### Task statement
Report each line of the data below in which "camera" appears.

((

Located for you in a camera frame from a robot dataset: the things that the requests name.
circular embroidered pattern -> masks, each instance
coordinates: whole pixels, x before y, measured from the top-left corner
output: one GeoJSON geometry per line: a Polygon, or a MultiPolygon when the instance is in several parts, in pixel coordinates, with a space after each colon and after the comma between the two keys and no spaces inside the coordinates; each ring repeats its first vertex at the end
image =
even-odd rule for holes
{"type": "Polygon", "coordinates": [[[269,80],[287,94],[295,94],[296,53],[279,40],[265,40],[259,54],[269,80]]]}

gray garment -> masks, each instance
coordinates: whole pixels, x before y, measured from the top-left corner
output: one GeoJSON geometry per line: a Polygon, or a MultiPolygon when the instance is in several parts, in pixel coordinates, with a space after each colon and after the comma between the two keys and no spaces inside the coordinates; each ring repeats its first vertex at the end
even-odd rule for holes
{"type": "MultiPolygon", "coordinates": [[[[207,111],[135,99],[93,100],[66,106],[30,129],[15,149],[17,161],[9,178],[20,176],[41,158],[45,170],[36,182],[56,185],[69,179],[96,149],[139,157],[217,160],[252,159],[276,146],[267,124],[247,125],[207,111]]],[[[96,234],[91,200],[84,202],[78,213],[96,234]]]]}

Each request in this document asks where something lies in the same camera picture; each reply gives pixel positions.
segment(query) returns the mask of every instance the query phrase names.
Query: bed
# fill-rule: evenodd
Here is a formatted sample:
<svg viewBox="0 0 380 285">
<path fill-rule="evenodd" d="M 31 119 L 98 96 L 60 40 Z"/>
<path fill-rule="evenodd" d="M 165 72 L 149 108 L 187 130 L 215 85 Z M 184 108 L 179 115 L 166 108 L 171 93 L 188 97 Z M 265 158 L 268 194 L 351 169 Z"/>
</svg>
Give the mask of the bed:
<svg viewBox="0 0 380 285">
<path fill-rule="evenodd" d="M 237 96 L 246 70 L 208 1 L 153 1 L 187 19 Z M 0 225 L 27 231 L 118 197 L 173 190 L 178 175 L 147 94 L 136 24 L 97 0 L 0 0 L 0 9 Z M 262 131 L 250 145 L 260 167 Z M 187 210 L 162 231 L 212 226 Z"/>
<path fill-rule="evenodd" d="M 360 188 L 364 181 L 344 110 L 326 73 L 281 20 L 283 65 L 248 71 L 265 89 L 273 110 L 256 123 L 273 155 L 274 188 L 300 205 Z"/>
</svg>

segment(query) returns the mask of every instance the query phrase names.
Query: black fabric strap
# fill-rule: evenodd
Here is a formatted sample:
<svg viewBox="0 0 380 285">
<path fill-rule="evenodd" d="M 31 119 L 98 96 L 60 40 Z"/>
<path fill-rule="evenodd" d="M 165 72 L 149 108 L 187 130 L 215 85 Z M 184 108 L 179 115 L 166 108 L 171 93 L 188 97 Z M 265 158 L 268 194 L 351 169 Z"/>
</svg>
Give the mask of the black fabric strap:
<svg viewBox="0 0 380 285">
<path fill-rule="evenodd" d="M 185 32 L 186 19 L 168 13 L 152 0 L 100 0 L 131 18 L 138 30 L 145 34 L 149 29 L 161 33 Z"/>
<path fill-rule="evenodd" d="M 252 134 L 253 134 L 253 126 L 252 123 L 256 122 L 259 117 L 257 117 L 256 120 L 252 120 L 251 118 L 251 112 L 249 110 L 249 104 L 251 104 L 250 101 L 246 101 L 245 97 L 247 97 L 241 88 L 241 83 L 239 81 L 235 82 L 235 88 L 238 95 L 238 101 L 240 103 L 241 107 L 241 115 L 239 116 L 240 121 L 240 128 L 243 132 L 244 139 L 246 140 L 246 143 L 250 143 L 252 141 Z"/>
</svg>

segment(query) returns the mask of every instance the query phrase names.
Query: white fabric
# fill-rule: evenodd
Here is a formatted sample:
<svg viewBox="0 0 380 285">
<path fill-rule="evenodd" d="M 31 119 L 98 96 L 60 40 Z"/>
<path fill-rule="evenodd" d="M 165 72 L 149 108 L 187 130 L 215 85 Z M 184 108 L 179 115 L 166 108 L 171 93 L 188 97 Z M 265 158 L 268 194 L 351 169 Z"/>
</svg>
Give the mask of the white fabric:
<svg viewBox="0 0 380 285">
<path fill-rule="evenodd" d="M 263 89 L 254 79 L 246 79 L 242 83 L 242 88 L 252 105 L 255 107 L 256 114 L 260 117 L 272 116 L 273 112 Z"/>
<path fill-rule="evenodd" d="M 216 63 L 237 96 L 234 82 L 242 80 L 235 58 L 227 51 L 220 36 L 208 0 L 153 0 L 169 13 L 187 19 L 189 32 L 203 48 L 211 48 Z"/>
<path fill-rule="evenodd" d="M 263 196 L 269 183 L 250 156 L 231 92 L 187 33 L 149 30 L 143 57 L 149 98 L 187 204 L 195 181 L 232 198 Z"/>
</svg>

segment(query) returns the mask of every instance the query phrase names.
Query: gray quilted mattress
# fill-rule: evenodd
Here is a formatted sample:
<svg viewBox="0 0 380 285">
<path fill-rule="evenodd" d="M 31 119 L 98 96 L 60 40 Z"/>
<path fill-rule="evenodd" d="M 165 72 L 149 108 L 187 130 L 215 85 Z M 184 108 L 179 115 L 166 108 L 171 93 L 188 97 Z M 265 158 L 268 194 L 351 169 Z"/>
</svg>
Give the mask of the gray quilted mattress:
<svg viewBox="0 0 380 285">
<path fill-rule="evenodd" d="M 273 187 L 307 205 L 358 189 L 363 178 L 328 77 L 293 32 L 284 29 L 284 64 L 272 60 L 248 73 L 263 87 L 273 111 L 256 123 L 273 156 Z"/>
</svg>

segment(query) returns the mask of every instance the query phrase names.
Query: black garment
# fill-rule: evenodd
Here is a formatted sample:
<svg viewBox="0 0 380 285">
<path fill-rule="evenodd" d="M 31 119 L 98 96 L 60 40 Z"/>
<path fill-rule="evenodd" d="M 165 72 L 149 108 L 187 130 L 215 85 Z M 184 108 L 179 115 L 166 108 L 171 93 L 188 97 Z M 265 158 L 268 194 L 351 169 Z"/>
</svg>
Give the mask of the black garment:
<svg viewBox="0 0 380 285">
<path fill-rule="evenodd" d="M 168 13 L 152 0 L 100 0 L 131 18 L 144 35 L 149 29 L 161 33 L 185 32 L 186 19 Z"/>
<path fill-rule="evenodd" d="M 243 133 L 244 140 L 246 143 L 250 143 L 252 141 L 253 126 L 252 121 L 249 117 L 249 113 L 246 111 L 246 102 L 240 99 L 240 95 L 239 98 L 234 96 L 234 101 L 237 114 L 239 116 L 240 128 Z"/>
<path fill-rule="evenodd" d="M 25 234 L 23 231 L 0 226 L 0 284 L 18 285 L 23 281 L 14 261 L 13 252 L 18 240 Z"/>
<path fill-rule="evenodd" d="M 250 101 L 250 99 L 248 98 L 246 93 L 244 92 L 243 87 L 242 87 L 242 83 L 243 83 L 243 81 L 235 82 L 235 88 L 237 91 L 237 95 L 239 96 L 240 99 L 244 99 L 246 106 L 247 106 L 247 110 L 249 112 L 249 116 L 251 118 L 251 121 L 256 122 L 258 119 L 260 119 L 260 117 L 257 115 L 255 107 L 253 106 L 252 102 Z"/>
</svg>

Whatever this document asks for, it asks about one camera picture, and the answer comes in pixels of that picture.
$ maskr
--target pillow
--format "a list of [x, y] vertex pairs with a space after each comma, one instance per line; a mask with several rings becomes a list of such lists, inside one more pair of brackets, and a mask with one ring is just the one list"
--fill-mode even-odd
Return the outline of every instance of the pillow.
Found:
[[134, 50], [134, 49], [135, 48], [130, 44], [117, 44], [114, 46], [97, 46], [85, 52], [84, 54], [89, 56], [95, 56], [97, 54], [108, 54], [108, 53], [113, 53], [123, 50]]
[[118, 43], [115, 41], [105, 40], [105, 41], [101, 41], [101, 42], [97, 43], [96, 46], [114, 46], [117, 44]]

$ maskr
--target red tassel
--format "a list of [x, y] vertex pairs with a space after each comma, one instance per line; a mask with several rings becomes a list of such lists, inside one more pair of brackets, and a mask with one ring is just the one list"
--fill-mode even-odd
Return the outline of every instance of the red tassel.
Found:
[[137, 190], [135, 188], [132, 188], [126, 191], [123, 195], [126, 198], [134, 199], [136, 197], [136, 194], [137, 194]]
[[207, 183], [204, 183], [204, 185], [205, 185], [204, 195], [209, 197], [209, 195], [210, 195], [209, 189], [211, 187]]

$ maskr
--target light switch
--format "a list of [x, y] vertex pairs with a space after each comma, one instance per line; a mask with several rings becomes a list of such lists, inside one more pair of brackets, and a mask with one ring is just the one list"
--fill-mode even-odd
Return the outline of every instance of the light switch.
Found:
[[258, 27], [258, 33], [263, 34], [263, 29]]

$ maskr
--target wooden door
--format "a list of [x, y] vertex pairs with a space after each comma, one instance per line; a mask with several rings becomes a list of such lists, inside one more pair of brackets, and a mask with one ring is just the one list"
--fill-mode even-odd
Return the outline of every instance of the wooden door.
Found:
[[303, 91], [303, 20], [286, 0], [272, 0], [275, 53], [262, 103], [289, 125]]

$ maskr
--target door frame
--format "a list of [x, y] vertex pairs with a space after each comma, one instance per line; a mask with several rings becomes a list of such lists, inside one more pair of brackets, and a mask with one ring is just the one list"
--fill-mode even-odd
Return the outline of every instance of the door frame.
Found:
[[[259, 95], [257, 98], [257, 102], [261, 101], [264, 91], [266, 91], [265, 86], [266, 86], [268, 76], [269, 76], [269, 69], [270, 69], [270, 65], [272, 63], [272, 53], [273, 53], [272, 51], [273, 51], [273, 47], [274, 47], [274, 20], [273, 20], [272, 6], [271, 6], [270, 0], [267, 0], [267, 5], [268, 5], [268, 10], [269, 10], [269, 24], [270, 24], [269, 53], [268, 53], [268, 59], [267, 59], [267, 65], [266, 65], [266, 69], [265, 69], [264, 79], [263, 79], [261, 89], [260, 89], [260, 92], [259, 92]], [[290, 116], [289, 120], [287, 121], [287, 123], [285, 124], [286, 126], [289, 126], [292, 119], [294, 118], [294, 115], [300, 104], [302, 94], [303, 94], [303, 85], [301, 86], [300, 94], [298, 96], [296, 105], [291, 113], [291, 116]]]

))

### Task solution
Located for you in a camera frame from a robot dataset: the things that the requests name.
Each request in this document asks where something lies in the same camera picture; each reply gives pixel positions.
Whatever this document asks for, it asks about one camera picture, and the answer comes in pixels of that picture.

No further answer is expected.